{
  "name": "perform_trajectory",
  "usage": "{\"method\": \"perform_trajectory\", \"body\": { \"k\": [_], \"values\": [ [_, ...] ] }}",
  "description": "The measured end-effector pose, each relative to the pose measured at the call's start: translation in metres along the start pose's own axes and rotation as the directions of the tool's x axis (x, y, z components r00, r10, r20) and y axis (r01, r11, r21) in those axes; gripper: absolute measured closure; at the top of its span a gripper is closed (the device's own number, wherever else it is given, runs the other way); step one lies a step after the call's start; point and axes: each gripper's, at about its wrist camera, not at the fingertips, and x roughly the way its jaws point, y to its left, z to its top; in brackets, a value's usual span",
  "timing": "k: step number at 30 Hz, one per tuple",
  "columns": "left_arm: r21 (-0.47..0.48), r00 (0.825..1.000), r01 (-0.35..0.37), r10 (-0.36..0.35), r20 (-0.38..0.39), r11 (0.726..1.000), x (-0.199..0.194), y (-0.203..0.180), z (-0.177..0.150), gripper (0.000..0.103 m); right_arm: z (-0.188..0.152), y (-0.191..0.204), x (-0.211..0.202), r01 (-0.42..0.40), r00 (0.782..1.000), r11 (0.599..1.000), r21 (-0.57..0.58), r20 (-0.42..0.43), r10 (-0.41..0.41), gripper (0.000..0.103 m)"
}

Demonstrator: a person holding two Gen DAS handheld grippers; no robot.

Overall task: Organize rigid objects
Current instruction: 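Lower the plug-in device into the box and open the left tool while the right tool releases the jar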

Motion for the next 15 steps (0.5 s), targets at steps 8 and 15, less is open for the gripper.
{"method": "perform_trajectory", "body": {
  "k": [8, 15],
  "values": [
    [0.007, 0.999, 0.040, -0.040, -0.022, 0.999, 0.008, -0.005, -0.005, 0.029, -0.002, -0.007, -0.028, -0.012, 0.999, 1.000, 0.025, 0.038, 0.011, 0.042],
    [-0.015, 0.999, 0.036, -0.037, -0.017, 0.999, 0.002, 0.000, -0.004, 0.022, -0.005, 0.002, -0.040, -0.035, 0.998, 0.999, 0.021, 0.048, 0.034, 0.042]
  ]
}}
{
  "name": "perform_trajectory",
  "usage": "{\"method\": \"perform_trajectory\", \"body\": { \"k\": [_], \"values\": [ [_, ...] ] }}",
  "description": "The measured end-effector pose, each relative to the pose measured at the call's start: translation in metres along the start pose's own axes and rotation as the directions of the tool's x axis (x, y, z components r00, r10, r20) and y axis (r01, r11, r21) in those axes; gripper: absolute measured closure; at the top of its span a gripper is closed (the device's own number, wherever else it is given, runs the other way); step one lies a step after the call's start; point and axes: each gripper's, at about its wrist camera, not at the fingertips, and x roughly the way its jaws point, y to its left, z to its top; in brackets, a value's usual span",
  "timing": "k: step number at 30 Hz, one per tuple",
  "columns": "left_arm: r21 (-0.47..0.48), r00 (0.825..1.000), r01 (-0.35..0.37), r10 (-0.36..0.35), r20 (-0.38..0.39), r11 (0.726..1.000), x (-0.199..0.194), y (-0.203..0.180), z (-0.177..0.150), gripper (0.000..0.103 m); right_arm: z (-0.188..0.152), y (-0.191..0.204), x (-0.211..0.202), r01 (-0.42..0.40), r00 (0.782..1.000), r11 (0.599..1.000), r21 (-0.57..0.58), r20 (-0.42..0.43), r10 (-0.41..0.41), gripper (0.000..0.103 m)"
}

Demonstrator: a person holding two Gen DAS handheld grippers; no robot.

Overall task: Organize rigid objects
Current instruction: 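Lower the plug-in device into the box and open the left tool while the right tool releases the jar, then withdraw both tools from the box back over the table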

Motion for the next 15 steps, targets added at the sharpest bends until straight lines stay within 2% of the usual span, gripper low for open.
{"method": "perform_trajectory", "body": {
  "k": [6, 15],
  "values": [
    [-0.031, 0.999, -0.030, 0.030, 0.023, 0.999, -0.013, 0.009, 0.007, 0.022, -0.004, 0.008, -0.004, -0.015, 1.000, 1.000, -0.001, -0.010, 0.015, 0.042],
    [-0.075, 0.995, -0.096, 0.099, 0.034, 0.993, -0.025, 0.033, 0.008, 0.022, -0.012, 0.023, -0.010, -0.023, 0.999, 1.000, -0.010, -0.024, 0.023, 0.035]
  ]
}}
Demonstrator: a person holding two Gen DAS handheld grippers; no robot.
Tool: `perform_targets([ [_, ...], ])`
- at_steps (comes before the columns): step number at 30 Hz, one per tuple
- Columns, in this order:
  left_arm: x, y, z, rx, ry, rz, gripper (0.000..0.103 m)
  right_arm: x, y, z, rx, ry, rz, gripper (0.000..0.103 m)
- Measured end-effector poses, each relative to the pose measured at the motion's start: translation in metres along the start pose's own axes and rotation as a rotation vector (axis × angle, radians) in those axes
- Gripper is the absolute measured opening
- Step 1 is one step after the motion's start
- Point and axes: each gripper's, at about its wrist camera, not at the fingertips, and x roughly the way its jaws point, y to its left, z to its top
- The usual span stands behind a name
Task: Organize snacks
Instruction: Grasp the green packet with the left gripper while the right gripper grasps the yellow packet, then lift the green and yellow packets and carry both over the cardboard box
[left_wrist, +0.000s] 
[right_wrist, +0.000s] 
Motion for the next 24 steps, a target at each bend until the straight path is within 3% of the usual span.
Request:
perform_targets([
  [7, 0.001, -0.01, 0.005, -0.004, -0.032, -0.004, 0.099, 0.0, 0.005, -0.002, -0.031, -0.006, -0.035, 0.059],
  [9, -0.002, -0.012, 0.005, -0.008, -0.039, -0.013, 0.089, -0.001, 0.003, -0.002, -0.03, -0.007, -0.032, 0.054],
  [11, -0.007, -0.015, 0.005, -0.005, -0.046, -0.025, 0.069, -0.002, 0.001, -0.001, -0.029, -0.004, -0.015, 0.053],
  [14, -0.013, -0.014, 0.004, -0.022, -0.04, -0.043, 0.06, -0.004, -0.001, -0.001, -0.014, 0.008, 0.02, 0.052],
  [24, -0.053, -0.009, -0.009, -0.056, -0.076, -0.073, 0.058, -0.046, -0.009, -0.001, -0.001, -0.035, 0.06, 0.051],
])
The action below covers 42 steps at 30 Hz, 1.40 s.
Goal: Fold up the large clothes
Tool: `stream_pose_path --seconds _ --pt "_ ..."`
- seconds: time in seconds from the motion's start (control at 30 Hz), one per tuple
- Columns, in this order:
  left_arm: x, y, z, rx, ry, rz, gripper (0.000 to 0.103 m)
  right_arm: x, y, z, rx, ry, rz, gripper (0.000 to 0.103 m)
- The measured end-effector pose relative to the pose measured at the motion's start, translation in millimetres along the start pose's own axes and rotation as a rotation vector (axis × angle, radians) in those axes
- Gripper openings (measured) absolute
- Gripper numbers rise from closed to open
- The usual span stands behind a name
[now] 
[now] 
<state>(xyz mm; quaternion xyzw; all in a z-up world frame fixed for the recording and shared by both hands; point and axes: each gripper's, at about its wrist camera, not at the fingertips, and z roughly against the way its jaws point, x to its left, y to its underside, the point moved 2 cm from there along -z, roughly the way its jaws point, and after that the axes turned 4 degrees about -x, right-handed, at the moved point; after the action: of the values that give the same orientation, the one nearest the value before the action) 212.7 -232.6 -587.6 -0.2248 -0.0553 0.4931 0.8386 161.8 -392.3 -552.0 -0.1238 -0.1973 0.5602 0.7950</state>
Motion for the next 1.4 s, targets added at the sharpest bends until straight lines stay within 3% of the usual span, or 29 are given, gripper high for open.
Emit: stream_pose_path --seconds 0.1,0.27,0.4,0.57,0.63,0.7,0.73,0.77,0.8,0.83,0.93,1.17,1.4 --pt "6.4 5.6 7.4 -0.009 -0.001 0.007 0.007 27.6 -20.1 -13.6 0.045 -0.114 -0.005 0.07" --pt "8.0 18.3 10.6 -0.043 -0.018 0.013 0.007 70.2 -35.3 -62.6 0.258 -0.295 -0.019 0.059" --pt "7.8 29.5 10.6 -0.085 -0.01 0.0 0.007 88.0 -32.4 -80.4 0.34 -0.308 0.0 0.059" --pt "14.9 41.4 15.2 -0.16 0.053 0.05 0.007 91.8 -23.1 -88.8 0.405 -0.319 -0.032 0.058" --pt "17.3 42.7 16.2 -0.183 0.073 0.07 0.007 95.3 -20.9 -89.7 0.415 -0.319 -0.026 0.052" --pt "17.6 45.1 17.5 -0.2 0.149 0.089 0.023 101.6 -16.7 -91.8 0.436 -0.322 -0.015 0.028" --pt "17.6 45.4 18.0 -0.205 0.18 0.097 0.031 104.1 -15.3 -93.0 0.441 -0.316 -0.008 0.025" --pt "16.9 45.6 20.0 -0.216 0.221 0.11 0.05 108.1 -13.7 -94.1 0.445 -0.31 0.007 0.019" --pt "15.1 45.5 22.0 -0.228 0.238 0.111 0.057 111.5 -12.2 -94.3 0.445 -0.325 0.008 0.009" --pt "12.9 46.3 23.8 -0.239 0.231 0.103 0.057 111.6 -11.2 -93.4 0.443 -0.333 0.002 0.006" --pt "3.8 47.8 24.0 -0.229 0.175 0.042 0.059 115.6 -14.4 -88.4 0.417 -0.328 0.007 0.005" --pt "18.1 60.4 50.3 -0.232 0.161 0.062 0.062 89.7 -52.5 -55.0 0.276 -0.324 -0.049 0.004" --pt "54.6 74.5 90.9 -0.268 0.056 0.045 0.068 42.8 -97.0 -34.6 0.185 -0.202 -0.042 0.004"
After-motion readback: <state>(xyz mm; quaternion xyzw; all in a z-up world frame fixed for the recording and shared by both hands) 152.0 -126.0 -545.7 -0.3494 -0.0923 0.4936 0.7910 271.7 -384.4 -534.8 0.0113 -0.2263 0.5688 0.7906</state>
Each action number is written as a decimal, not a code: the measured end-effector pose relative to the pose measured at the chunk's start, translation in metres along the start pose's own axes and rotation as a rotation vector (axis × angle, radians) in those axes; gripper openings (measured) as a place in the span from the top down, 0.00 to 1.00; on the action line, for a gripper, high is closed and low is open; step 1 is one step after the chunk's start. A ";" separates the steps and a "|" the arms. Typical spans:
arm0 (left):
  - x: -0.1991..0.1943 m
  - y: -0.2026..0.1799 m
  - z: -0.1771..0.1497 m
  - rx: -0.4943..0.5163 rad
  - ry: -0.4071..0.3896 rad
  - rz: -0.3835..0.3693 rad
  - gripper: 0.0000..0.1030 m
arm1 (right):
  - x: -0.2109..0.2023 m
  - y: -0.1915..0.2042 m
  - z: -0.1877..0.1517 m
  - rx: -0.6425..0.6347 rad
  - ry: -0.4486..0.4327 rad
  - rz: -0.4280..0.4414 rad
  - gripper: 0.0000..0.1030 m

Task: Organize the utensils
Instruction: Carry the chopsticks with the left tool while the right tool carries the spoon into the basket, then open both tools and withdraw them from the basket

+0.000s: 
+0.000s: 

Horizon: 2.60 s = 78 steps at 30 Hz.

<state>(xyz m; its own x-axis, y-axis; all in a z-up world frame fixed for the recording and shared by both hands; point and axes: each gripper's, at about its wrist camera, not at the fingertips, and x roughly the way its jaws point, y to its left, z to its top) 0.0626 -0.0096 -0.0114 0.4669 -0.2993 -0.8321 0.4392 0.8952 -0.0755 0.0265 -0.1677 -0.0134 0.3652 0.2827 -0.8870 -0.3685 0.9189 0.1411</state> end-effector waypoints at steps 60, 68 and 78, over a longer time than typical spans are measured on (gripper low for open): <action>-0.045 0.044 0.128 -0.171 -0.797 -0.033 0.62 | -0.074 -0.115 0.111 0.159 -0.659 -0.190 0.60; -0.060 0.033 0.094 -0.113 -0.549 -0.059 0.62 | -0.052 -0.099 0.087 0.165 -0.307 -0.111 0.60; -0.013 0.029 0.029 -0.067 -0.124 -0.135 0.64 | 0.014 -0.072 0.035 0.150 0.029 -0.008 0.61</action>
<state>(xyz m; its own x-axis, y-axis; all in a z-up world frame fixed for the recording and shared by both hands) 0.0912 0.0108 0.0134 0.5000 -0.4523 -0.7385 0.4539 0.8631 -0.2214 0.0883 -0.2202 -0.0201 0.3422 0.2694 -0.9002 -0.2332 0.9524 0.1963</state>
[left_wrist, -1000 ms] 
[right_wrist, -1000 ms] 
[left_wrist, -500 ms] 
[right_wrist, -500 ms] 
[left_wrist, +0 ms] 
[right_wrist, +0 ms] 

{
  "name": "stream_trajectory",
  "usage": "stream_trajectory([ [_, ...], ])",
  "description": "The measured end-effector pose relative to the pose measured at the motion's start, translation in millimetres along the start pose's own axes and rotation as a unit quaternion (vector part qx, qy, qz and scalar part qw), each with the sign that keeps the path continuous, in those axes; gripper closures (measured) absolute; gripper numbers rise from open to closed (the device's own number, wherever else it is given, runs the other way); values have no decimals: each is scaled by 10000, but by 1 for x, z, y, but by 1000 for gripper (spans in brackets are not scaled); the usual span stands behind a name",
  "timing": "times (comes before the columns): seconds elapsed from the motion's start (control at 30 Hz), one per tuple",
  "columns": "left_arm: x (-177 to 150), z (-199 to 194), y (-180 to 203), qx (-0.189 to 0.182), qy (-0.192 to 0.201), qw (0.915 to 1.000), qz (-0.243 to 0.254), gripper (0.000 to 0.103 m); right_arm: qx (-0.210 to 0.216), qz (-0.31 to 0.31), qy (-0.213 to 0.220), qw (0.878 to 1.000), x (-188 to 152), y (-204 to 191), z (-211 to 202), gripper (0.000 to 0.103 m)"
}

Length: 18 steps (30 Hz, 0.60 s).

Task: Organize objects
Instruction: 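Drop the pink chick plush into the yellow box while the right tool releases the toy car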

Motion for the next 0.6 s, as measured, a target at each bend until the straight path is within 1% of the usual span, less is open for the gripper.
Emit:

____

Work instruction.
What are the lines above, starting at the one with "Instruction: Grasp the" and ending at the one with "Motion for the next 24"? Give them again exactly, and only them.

Solution to this problem.
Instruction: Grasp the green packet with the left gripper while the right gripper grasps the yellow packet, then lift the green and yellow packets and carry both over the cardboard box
[left_wrist, +0.000s] 
[right_wrist, +0.000s] 
Motion for the next 24 steps, a target at each bend until the straight path is within 3% of the usual span.

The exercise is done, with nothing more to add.